Directions for this task: Reproduce exactly the lines below from the one containing "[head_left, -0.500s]" through the one containing "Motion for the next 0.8", including both, and nothing else.

--- Given information Enclosed Below ---

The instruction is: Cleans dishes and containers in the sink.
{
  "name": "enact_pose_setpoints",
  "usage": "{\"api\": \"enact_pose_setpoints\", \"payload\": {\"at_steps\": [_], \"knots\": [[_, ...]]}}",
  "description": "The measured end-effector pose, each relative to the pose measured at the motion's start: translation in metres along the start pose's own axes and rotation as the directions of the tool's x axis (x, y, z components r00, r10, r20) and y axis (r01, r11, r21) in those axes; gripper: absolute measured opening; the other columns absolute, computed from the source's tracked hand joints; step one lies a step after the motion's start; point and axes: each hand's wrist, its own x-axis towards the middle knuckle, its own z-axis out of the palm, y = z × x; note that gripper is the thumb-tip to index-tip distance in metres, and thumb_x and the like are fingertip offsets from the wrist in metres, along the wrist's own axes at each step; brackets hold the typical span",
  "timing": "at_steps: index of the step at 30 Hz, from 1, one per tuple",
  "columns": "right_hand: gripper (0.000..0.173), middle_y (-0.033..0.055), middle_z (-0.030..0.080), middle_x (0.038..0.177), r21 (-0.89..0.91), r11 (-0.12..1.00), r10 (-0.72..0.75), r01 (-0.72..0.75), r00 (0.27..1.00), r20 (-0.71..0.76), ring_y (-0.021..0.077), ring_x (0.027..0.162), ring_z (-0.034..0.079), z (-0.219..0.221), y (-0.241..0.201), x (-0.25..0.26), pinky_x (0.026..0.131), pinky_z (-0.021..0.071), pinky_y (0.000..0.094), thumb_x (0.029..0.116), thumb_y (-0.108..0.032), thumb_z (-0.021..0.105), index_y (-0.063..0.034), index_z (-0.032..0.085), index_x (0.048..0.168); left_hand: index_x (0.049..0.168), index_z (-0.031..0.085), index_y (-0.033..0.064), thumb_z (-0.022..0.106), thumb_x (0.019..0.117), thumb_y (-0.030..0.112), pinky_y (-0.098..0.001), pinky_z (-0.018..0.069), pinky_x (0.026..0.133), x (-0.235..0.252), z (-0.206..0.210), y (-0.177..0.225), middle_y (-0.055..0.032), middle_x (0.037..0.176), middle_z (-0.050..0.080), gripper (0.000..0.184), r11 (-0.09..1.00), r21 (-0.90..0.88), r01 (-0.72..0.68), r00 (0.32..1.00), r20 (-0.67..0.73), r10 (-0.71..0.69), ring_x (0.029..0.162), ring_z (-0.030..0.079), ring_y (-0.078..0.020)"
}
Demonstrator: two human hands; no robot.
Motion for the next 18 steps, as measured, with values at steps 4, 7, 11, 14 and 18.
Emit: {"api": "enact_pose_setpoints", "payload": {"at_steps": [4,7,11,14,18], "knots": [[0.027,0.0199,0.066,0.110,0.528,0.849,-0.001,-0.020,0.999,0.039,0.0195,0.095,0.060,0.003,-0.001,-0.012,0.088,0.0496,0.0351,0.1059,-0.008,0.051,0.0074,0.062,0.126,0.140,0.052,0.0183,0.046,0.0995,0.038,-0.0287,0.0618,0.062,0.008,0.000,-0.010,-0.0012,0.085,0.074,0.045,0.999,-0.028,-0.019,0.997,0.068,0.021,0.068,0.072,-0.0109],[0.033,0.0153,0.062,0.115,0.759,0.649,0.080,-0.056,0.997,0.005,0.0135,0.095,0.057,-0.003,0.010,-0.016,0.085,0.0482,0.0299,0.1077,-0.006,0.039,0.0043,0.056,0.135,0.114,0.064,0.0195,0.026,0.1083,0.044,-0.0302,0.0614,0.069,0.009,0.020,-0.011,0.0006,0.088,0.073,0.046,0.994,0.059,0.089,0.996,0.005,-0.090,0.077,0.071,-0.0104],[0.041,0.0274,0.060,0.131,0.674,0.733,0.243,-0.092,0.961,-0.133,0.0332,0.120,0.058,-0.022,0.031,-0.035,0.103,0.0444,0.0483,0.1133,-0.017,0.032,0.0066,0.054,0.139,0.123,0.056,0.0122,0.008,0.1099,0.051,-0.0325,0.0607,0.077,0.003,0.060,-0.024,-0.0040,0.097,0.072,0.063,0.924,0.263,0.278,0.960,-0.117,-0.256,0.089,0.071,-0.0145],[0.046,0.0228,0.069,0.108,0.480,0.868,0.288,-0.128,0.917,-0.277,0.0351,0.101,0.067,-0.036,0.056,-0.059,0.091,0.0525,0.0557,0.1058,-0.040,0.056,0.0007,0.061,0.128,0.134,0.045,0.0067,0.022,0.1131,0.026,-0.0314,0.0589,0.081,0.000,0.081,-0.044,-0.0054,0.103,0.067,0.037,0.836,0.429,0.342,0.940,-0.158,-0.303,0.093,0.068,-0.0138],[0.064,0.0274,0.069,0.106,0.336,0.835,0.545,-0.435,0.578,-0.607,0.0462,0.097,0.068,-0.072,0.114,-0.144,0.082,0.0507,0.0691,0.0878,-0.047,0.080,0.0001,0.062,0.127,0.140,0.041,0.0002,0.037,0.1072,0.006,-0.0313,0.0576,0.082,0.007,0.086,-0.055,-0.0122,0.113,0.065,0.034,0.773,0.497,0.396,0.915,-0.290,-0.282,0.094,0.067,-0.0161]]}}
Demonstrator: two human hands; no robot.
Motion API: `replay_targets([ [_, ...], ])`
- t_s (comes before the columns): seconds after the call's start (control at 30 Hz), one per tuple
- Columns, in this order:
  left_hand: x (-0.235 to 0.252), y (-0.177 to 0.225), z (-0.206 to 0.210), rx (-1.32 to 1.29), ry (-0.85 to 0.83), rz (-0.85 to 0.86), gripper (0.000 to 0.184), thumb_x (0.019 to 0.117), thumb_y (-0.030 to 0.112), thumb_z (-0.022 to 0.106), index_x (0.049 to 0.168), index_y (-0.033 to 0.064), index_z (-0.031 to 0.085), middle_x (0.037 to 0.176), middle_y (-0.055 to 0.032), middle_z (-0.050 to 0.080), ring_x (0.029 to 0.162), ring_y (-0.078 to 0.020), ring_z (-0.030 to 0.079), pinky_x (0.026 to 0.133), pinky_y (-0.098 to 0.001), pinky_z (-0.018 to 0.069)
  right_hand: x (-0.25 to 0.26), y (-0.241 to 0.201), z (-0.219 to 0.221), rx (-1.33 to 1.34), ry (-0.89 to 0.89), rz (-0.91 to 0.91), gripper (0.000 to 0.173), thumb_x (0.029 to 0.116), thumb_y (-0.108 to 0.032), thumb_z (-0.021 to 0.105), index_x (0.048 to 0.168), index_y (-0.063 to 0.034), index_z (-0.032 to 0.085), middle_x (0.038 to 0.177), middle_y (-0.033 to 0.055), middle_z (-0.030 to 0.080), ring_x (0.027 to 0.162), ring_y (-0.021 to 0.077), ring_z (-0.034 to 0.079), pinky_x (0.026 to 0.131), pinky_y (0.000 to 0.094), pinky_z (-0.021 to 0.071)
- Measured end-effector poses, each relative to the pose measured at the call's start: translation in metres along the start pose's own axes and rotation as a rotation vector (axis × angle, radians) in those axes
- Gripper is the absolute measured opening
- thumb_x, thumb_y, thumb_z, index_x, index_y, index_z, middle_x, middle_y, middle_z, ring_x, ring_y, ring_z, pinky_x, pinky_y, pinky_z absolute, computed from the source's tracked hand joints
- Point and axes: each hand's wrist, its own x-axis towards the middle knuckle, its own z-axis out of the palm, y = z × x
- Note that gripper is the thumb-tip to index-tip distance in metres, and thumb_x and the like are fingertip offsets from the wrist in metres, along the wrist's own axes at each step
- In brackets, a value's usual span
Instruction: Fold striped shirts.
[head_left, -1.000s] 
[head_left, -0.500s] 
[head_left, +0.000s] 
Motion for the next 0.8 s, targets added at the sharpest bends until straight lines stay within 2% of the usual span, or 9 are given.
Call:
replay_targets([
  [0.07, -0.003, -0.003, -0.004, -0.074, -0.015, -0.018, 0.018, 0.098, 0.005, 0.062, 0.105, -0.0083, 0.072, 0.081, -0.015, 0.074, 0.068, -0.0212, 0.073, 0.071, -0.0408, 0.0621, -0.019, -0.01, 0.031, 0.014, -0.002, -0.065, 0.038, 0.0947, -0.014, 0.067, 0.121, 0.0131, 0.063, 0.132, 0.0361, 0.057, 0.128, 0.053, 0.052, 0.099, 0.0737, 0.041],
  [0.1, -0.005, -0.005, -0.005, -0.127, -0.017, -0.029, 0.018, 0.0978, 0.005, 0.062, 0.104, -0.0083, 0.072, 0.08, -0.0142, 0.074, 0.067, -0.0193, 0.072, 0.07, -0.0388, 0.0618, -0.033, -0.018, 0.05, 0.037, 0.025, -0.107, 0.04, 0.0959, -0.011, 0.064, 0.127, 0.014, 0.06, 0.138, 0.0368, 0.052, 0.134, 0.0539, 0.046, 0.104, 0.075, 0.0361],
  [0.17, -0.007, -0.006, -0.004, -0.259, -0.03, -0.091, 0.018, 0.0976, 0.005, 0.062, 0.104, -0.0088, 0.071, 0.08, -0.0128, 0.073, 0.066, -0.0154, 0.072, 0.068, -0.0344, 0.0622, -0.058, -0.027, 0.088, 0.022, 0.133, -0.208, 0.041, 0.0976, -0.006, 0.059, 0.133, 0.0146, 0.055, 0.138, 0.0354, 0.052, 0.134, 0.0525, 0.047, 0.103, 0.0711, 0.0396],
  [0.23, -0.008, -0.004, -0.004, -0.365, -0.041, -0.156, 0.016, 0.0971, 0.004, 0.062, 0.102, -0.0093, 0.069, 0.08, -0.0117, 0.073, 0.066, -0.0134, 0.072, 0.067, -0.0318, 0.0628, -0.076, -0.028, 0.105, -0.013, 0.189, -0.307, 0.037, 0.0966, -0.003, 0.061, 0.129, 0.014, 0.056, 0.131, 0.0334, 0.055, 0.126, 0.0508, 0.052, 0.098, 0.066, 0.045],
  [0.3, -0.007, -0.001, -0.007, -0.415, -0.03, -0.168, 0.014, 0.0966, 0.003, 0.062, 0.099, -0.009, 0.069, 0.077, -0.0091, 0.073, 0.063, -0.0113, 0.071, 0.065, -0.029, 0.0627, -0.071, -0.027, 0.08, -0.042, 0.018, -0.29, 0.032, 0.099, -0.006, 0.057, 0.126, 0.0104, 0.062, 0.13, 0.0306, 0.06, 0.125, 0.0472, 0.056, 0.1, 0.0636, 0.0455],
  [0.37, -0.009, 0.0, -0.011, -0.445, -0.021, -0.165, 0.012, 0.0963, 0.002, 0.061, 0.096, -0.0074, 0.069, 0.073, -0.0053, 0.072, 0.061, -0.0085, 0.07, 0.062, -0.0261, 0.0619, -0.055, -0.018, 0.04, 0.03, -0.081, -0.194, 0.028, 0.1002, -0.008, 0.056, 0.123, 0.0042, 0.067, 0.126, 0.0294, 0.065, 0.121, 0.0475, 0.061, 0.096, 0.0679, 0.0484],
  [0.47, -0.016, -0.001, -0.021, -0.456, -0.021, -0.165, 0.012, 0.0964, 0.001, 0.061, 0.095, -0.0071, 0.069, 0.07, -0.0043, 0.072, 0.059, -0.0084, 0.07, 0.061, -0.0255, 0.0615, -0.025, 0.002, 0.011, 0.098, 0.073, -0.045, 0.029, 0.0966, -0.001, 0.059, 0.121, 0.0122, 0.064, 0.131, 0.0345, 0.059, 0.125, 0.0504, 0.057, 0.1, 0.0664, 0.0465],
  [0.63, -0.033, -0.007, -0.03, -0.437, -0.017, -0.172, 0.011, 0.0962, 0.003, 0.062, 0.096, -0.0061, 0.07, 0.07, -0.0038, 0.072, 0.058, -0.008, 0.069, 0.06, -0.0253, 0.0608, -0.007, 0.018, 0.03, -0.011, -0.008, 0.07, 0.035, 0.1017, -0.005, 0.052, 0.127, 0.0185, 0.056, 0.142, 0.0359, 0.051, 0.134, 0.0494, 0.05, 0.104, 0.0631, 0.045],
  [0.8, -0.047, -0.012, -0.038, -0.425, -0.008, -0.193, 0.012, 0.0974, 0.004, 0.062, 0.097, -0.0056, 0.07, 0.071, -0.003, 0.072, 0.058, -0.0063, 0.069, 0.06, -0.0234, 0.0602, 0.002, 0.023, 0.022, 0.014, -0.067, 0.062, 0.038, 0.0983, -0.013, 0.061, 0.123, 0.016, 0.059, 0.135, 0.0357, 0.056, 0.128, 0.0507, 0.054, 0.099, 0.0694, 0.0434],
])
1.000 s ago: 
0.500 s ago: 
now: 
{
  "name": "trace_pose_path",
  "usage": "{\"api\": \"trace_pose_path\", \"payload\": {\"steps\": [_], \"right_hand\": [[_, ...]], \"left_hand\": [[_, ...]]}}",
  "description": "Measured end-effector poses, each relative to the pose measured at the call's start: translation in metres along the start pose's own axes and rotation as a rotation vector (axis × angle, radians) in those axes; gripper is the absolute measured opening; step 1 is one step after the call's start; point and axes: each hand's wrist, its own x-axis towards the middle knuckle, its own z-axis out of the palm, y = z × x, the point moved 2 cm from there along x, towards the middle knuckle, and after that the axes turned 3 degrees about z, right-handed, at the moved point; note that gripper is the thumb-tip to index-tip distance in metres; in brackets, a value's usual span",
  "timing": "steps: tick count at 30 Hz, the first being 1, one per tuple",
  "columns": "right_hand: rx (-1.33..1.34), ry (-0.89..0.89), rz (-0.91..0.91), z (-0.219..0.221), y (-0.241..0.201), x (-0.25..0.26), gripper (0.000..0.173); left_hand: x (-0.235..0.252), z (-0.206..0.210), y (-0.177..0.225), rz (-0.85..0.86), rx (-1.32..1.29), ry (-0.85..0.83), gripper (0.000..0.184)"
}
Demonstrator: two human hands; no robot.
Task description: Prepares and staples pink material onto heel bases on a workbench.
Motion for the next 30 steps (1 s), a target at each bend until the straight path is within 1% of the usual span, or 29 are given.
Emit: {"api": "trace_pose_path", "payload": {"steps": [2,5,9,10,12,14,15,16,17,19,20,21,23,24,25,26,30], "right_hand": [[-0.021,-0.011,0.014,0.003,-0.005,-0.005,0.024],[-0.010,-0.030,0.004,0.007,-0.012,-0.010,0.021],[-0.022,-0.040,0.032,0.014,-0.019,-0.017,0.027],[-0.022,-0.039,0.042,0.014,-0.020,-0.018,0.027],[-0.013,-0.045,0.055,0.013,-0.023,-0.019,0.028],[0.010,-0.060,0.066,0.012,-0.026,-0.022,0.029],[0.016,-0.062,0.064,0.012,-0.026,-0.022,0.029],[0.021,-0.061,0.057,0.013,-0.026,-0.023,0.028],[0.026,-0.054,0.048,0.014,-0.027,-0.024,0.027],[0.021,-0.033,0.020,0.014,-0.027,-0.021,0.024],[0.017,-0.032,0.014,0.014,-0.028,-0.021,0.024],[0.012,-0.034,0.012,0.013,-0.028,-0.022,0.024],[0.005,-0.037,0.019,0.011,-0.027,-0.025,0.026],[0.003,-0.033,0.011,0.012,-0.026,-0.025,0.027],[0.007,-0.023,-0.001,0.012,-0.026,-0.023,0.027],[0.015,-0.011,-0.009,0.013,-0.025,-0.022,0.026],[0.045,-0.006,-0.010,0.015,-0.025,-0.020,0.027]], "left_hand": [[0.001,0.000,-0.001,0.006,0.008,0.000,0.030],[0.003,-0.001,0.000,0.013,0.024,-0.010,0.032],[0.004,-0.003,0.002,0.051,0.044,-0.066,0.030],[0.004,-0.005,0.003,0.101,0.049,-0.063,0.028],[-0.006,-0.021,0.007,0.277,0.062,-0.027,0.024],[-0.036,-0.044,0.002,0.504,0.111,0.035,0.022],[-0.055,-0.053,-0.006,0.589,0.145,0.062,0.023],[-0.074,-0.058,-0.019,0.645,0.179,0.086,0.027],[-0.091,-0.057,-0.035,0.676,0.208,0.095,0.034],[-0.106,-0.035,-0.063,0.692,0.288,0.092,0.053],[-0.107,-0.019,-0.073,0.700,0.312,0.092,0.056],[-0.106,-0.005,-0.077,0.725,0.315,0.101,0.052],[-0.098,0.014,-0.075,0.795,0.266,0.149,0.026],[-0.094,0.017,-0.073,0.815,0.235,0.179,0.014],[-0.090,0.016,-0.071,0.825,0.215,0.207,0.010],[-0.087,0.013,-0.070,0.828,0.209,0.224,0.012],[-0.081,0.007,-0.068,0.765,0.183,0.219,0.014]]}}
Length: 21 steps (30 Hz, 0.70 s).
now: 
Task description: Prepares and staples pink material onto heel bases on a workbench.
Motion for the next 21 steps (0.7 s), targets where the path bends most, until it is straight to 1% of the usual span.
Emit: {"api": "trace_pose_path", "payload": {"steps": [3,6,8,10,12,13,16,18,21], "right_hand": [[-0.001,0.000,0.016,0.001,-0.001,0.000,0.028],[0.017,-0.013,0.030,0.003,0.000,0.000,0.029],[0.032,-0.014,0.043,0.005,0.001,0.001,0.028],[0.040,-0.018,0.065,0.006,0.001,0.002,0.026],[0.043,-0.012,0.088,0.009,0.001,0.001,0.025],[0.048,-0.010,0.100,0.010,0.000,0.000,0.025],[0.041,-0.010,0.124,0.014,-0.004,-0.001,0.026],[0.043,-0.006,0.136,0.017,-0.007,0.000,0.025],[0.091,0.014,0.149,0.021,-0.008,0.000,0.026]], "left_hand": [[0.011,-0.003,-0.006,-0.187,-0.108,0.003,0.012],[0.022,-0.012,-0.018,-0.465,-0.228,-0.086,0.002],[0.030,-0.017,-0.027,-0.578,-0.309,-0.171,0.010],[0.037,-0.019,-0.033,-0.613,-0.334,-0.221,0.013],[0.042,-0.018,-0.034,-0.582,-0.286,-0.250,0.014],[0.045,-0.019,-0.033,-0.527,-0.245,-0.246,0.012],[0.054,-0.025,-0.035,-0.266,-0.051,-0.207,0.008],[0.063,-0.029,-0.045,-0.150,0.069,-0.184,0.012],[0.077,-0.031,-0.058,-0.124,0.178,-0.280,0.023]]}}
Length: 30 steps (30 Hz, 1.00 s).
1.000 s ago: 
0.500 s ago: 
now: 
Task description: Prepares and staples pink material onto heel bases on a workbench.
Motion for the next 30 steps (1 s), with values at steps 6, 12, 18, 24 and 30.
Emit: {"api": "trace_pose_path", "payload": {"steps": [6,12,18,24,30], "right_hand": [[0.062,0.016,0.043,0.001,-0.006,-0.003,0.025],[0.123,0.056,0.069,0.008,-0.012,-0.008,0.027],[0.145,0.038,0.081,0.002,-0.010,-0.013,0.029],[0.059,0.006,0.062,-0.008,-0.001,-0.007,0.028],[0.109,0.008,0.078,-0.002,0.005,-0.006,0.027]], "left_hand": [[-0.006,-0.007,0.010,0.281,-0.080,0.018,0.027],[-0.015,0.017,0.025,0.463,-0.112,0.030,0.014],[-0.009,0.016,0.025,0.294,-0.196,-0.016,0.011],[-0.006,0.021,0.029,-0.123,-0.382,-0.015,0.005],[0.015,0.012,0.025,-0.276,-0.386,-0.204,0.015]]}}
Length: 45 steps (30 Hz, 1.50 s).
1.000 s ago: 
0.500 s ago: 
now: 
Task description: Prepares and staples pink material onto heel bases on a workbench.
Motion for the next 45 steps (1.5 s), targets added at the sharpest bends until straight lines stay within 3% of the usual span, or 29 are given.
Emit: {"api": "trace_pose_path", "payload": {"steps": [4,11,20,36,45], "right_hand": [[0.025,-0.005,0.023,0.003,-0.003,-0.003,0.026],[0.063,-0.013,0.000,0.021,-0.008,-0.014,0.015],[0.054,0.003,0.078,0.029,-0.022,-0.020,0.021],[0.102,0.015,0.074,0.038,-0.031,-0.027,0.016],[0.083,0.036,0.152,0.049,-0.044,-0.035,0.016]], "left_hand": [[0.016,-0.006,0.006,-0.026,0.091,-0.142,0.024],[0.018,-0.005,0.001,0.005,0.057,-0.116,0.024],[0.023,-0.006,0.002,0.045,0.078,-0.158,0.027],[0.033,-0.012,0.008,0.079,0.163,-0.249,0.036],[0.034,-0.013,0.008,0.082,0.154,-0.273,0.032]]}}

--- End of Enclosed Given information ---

Output below:
[head_left, -0.500s] 
[head_left, +0.000s] 
Motion for the next 0.8 s, targets added at the sharpest bends until straight lines stay within 2% of the usual span, or 9 are given.

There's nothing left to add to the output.